[Start of Attachment]

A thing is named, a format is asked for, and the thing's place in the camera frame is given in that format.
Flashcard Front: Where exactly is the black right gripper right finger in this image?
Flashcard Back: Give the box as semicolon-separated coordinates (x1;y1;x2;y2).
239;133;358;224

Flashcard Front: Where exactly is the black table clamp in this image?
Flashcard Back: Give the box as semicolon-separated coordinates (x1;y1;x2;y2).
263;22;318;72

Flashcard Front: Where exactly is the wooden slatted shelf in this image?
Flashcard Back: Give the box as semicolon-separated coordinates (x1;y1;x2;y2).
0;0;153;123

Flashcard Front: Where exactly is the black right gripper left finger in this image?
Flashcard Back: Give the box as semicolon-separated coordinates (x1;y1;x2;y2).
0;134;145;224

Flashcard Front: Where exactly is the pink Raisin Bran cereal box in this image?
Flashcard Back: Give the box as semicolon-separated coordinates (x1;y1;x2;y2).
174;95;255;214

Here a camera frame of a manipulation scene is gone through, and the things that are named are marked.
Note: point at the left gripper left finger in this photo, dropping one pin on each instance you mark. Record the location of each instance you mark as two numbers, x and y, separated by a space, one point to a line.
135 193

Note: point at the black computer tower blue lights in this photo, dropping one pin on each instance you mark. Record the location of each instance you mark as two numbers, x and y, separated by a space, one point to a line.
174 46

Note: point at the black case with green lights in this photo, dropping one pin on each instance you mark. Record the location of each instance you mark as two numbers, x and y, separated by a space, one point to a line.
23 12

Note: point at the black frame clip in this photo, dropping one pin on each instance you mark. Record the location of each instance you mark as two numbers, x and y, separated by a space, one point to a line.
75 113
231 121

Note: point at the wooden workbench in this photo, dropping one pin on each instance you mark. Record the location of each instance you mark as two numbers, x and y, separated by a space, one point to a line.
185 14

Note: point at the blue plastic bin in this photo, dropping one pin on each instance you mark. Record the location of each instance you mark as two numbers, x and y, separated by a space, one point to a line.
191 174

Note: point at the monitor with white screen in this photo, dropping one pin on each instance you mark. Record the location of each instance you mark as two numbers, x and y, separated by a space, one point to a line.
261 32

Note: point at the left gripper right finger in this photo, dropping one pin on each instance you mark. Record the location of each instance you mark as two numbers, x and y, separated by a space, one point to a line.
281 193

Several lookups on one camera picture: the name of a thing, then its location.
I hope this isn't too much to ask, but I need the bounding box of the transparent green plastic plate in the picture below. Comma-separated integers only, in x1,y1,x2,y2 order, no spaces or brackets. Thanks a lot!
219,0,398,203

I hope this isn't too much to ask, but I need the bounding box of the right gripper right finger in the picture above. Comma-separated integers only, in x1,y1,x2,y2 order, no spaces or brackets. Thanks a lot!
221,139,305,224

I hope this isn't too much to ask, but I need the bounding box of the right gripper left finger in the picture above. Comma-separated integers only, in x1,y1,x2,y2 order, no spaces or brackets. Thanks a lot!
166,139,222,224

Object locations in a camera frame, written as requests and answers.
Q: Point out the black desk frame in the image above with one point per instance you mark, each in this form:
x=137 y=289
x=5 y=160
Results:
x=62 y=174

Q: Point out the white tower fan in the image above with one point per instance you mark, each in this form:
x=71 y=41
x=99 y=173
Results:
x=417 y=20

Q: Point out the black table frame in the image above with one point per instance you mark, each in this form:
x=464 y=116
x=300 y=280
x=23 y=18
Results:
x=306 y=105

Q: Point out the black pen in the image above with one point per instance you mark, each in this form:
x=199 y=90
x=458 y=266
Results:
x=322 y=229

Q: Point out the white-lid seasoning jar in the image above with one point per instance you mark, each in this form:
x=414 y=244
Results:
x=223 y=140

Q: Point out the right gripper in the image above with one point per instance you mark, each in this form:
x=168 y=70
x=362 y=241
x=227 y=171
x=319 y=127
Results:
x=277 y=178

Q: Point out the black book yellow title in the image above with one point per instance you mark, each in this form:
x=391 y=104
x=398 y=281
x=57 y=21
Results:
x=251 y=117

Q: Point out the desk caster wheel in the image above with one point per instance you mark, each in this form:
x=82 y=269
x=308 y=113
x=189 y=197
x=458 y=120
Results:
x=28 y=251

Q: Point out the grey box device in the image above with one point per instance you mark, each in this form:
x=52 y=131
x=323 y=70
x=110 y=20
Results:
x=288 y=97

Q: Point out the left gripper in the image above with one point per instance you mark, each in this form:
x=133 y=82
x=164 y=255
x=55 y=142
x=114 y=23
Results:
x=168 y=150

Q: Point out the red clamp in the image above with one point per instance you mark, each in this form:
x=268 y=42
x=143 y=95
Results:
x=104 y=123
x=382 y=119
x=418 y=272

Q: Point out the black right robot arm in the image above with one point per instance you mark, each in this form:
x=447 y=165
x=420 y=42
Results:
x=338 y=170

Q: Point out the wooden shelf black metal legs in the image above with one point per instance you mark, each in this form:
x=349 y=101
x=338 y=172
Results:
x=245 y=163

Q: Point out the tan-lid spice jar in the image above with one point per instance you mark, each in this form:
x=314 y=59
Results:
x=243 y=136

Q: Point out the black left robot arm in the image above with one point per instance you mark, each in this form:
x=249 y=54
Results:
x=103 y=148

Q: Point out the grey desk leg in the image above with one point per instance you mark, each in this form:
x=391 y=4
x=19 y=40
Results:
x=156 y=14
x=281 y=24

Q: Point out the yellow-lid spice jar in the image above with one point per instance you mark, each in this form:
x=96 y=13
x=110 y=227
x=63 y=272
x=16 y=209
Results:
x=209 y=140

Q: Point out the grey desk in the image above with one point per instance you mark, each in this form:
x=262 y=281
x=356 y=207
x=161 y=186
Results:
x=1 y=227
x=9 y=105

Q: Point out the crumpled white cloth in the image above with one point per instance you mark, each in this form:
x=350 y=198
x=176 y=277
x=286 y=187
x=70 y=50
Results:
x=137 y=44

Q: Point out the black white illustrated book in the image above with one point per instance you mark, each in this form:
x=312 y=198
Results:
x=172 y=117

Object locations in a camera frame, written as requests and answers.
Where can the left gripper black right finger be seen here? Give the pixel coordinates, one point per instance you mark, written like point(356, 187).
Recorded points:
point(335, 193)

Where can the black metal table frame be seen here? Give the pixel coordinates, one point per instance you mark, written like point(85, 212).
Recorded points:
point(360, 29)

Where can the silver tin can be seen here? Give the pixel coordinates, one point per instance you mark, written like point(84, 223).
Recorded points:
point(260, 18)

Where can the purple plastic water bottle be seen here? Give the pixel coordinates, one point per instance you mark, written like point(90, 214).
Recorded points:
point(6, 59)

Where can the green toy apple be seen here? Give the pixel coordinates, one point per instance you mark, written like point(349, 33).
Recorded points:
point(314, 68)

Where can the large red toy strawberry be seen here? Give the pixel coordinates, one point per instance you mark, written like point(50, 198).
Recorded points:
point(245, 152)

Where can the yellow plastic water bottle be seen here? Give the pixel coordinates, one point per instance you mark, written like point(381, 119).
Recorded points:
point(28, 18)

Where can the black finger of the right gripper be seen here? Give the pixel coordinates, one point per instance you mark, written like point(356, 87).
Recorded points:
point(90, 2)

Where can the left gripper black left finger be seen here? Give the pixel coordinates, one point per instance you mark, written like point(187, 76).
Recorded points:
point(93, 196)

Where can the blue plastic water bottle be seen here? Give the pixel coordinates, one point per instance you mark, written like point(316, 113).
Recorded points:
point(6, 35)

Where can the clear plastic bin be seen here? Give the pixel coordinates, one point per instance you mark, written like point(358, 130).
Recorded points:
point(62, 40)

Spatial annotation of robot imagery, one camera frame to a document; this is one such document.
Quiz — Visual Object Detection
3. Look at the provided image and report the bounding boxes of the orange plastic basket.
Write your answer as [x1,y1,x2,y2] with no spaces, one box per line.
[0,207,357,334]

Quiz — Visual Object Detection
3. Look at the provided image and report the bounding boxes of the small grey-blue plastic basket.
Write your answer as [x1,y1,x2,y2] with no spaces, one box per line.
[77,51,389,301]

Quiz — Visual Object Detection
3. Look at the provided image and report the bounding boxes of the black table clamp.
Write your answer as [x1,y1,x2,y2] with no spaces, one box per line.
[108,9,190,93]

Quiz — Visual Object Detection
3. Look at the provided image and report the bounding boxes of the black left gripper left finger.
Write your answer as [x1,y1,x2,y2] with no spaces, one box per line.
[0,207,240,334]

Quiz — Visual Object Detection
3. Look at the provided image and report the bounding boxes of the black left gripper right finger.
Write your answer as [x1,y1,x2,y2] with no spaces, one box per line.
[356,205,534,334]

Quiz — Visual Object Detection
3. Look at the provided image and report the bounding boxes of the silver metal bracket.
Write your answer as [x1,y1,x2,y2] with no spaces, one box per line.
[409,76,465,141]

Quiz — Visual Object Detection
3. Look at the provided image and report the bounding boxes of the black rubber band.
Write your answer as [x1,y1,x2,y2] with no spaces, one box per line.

[End of Attachment]
[Start of Attachment]

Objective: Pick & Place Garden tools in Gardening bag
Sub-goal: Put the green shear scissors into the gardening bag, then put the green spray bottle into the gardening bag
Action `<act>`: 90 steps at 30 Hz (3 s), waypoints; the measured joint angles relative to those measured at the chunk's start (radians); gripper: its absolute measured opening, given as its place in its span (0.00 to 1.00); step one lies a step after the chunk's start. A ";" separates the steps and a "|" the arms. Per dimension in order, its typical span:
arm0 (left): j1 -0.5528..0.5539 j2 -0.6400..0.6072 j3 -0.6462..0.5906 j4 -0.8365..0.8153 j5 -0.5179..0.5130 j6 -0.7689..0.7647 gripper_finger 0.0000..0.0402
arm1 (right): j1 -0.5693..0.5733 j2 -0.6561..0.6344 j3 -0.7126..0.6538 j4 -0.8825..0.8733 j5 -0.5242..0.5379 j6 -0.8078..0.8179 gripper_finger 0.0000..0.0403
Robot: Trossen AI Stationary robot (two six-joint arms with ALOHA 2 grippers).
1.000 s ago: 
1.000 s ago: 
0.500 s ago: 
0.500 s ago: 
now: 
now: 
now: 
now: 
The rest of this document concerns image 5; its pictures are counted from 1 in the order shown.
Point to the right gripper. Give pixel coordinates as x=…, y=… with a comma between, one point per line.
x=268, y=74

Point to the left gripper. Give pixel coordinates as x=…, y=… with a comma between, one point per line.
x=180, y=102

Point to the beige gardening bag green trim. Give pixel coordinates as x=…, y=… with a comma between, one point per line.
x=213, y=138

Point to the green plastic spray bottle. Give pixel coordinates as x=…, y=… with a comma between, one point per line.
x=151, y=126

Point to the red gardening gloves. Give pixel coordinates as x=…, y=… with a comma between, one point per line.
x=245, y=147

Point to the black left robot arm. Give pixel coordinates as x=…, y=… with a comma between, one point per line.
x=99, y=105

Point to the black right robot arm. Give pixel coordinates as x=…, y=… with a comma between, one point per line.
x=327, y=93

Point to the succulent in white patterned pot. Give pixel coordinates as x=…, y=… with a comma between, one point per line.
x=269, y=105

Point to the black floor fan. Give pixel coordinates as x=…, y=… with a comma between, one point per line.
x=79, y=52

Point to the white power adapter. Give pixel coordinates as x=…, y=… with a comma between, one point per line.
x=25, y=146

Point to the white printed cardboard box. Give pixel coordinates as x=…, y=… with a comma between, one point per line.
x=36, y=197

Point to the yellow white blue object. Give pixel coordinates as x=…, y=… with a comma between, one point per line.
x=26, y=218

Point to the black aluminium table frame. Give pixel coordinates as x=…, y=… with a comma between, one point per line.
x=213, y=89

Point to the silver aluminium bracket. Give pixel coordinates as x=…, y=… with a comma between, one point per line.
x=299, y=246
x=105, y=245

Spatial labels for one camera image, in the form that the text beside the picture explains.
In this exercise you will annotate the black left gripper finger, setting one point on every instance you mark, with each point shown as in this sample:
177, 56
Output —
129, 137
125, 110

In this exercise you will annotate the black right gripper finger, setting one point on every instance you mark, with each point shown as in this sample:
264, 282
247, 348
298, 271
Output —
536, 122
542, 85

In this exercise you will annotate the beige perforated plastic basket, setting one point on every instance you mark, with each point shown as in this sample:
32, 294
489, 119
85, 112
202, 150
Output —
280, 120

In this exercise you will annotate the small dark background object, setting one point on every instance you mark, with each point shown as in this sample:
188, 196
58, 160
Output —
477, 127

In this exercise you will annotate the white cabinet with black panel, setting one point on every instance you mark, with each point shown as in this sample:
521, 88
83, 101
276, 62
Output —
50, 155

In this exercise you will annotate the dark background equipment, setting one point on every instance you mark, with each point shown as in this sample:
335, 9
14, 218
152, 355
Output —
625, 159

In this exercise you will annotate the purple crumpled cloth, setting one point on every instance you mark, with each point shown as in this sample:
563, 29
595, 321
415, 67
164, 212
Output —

[End of Attachment]

• **Work order**
All lines above from the one holding "A thing is named, a" to the one holding "Here a camera", inclusive, are to be copied exactly; no other line is wanted.

• **Exercise output**
A thing is named, a format is asked for, and the thing's place in the camera frame is given in that format.
Flashcard Front: Where exactly is the black right gripper right finger in this image?
Flashcard Back: Give the box as semicolon-separated coordinates (x1;y1;x2;y2).
239;133;358;224

Flashcard Front: Where exactly is the black table clamp in this image?
Flashcard Back: Give the box as semicolon-separated coordinates (x1;y1;x2;y2).
263;22;318;72

Flashcard Front: Where exactly is the wooden slatted shelf in this image?
Flashcard Back: Give the box as semicolon-separated coordinates (x1;y1;x2;y2).
0;0;153;123

Flashcard Front: Where exactly is the black right gripper left finger in this image?
Flashcard Back: Give the box as semicolon-separated coordinates (x1;y1;x2;y2).
0;134;145;224

Flashcard Front: Where exactly is the pink Raisin Bran cereal box in this image?
Flashcard Back: Give the box as semicolon-separated coordinates (x1;y1;x2;y2).
174;95;255;214

Here a camera frame of a manipulation scene is gone through, and the things that are named are marked.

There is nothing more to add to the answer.